While FastSort is optimized to deliver stunning performance in resource-rich environment, ExtSort is a modest hard worker used to working with limited resources. This proves to be useful especially in tranformations with lots of parallel branches with sorting.
Again I won’t discuss the case where there are only a few records and all sorting can be done in memory. For external sorting, ExtSort organizes its temp data in sorted chunks and places them onto a fixed number of tapes – each tape being a single temporary file. Since ExtSort is single-threaded, multiple ExtSort-s running at once do not consume that much resources as FastSort does.
With ExtSort, there isn’t that much magic as with tweaking FastSort. First what you can do is specify a number of temporary directories where tapes will be stored.

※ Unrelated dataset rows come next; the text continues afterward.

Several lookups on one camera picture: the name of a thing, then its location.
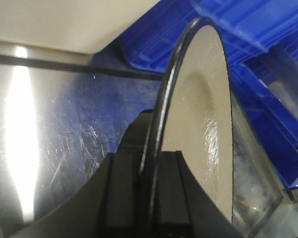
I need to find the cream plastic storage bin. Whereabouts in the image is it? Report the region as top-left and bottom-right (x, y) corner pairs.
(0, 0), (157, 54)

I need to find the blue plastic crate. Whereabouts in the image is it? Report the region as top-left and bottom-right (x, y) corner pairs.
(117, 0), (298, 190)

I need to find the beige plate black rim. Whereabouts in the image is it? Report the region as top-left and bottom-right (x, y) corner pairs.
(140, 17), (233, 221)

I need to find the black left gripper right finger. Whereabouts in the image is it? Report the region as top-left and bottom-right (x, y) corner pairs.
(154, 151), (241, 238)

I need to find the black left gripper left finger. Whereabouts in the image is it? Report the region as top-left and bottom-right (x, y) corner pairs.
(95, 152), (139, 238)

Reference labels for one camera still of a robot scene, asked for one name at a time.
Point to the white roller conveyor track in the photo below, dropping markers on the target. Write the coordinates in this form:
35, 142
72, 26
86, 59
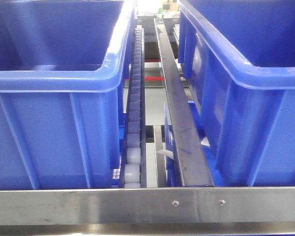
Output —
133, 172

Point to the large blue bin left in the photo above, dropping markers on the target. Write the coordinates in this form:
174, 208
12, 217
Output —
62, 68

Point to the large blue bin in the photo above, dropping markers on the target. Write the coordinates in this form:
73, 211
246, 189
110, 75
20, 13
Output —
239, 59
62, 68

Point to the large blue bin right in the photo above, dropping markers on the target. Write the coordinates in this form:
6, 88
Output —
239, 59

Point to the dark steel divider rail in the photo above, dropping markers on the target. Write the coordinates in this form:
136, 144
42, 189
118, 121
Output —
190, 162

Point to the steel front rack rail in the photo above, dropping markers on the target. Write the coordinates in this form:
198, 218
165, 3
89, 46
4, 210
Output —
184, 211

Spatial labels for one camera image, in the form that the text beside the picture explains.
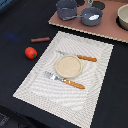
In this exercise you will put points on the red toy tomato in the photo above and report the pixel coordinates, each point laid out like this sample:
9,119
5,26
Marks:
30,52

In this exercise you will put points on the brown toy sausage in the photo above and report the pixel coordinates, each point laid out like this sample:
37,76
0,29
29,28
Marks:
40,40

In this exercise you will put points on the white and blue toy fish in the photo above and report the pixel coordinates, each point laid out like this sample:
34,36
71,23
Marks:
94,17

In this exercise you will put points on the grey frying pan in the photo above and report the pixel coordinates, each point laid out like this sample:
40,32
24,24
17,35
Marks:
85,14

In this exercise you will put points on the beige round plate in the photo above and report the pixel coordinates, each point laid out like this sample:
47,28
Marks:
68,66

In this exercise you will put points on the white woven placemat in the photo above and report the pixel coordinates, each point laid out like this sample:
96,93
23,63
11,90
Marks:
74,105

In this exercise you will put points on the grey cooking pot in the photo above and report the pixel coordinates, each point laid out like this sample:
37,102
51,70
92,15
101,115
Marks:
66,8

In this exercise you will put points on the beige bowl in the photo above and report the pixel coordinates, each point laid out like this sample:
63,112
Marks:
123,16

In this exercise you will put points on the fork with orange handle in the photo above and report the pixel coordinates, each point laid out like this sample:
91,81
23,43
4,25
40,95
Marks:
69,82

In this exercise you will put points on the knife with orange handle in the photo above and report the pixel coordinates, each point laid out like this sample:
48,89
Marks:
79,56

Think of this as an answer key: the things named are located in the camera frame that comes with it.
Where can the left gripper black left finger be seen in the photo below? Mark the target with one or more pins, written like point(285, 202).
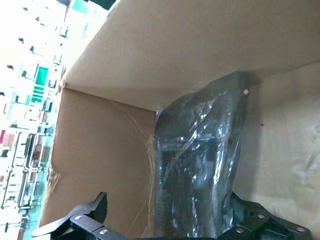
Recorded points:
point(87, 222)

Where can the grey antistatic plastic bag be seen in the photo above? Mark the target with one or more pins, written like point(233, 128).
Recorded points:
point(200, 150)

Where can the graphics card with silver bracket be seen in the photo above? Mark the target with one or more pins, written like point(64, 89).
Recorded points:
point(195, 170)

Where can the brown open cardboard box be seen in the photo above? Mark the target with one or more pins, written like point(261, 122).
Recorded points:
point(175, 50)

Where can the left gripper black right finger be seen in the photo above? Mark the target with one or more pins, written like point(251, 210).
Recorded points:
point(257, 222)

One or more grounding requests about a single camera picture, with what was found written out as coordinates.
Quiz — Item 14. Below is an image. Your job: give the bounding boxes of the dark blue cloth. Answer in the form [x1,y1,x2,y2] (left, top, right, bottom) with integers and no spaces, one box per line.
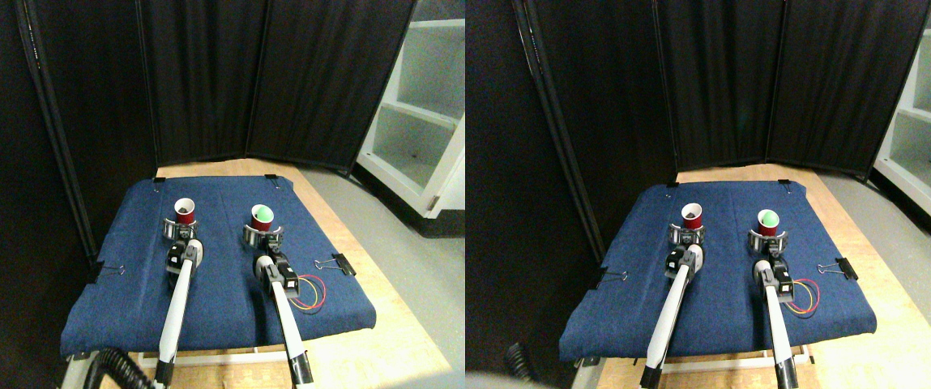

This is useful when you’re able to harness multiple physical drives under multiple mount points, otherwise just make sure you have enough free space on the drive.
The only two attributes you can fiddle with is Buffer capacity and Number of tapes. There’s also the Sorter initial capacity but this will be deprecated soon and nowadays acts exactly the same as Buffer capacity. Buffer capacity determines the size of each chunk and thus needs to fit into memory. If you’re familiar with FastSort, Run size is the equivalent parameter there. Increasing Buffer capacity is generally a good idea for boosting ExtSort’s performance, but expect increased memory requirements, although still far from those of FastSort.
Number of tapes defaults to 6 and generally will yield best results, however again, increasing the number slightly does not take too much resources and can help with performance.
Compared to FastSort, ExtSort is pretty easy to configure and will work almost under any conditions. However, there’s always a catch – with ExtSort it is the rather inferior performance compared to its stronger brother.